In the Philippines alone, only 18.3 per cent of the archepelago are covered with forests in 1999, off the 70 per cent in 1900. Only less than 4 per cent are the remaining virgin areas. These ecosystems did not disappear into thin air, but of various, but of thin air, but of various human methods of resource extraction namely: logging, minning, factory farming and land conversion for human housing industry and tourism.

I want to live in an environment that is free from the overabundance of carbon monoxide. A world where people do not plunder their natural resources for profit. I strongly believe that it is substantial to establish a society in a clean environment where pollution, high radiation levels and extinction of species do not exist. I believe that a clean environment would intensely be beneficial for development.

I think that there is an existing class struggle between the vast majority of society (the working class) and the tiny minority that currently rule. Thus a direct action should then be taken to balance the scales.

I actively oppose all manifestations of prejudice within all circles of society. I contest racism, sexism, (religious) sectarianism, and homophobia. It is vital that respect should be put into practice towards the diversity of people that walk among us.

Furthermore, I reject the ideology of 'neo-liberalism', whereby corporations and investors are exempted from all political and social measures that interfere with their so-called "success:"

Moreover I am anti-imperialist, I am opposed to patriarchy and I denounce all forms of exploitation and oppression. I assert a worldview based on the respect of our differences and the autonomy of groups, individuals and peoples.

What I'm saying here is to hear out and appreciate the alternative lifestyles of the so-called 'lowlifes' of society. Support the do-it-yourself (DIY) ethics of the different deviant subcultures. And promote a more cleaner and environmentally anodyne standard of living by patronizing non-corporate forms of consumer products.

Support the campaign for a change in the government's Memorandum of Agenda in the context of the Muslim problem and military operations, which had become too costly and too risky for our country's budget (Food not Bombs!), or by boycotting products of the bizarre whims made up of top-hatted Rockefellers and Bill Gates and their senseless petty greed that is very much bourgeoisie in nature.

If you are fond of veggies then why not try being a vegetarian and prevent the senseless deaths of innocent swine, cattle and other mammals that are to be served as 'Cold-Cuts' to the Cancer promoting business of fast food chains.

There are also more uncomplicated ways to help out in preserving the environment like: turning of the lights and other electrical appliances when they're not being used; by recycling paper, bottles and tin cans; or by applying a more specified procedure of garbage segregation; we can also help by halting our use of hairsprays and aerosols that emit Chlorofluorocarbons (CFC) that harm our Ozone layer; or by simply being kind to your pets is enough to prevent the destruction of our planet.
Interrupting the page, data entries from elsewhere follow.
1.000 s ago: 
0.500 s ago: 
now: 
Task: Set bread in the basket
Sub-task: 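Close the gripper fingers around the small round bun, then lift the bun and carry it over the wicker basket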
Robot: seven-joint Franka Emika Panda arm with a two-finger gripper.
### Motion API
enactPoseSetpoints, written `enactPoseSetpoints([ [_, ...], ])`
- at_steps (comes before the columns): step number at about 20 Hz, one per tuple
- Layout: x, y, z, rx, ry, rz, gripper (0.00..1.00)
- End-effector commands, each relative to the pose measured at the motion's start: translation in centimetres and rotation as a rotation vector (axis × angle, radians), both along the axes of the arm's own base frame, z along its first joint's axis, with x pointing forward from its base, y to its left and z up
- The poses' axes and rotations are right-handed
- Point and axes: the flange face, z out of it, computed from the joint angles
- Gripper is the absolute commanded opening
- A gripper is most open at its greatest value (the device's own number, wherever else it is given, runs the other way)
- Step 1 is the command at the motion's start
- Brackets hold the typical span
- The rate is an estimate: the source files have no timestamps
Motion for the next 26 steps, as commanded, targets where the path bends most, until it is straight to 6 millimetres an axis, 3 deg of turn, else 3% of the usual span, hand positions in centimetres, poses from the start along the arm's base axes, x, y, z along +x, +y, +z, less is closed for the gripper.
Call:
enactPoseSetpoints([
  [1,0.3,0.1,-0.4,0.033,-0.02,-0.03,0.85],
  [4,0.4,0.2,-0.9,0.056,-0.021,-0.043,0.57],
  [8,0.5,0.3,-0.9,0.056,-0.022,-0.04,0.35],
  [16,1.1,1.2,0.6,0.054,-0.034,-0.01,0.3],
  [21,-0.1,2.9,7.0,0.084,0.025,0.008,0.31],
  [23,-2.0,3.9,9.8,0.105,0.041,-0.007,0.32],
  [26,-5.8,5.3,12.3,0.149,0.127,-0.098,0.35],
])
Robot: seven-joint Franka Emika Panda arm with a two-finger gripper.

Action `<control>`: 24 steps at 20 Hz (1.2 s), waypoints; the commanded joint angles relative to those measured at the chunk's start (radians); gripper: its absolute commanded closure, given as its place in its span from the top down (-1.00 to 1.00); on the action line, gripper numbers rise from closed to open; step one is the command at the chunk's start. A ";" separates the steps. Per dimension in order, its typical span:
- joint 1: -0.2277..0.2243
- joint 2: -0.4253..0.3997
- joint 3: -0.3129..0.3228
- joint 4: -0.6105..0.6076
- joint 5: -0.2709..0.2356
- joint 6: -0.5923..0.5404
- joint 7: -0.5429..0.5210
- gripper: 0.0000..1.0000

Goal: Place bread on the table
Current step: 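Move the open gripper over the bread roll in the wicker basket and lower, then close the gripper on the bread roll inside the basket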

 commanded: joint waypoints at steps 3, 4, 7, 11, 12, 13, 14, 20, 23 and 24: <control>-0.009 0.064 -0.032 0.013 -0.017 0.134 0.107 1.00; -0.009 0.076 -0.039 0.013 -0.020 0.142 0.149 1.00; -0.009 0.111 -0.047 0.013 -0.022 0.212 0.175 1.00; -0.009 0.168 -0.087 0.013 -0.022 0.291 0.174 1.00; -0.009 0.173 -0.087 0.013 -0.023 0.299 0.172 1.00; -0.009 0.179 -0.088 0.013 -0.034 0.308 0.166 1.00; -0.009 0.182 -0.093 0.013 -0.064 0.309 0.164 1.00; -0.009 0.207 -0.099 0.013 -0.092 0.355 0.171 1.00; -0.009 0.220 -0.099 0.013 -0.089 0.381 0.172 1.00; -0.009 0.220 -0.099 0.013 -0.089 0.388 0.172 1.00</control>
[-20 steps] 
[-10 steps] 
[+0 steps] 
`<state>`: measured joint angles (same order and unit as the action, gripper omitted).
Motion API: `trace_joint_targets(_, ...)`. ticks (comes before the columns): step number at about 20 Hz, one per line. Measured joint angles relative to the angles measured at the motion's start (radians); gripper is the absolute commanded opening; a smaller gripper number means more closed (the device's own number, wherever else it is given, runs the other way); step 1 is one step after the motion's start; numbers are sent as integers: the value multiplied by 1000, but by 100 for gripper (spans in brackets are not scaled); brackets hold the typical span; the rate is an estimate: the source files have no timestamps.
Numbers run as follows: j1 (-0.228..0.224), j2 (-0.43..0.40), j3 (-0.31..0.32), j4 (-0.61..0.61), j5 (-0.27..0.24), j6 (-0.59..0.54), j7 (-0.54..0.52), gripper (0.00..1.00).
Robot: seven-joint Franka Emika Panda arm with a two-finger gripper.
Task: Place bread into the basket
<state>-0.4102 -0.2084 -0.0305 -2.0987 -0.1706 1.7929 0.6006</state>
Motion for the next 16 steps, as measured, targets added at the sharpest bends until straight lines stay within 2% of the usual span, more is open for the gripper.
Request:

So I guess the rudimentary concept that I'm trying to imply here is that we must refuse the greedy, capitalist system if we want to save our planet.

Meanwhile, as globalization continues to be one of the main slogans in international politics, its has only manifested itself in economic matters, and its impact in political and humanitarian developments are still hardly visible to the naked eye.

Isn't it time now to consider our alternatives?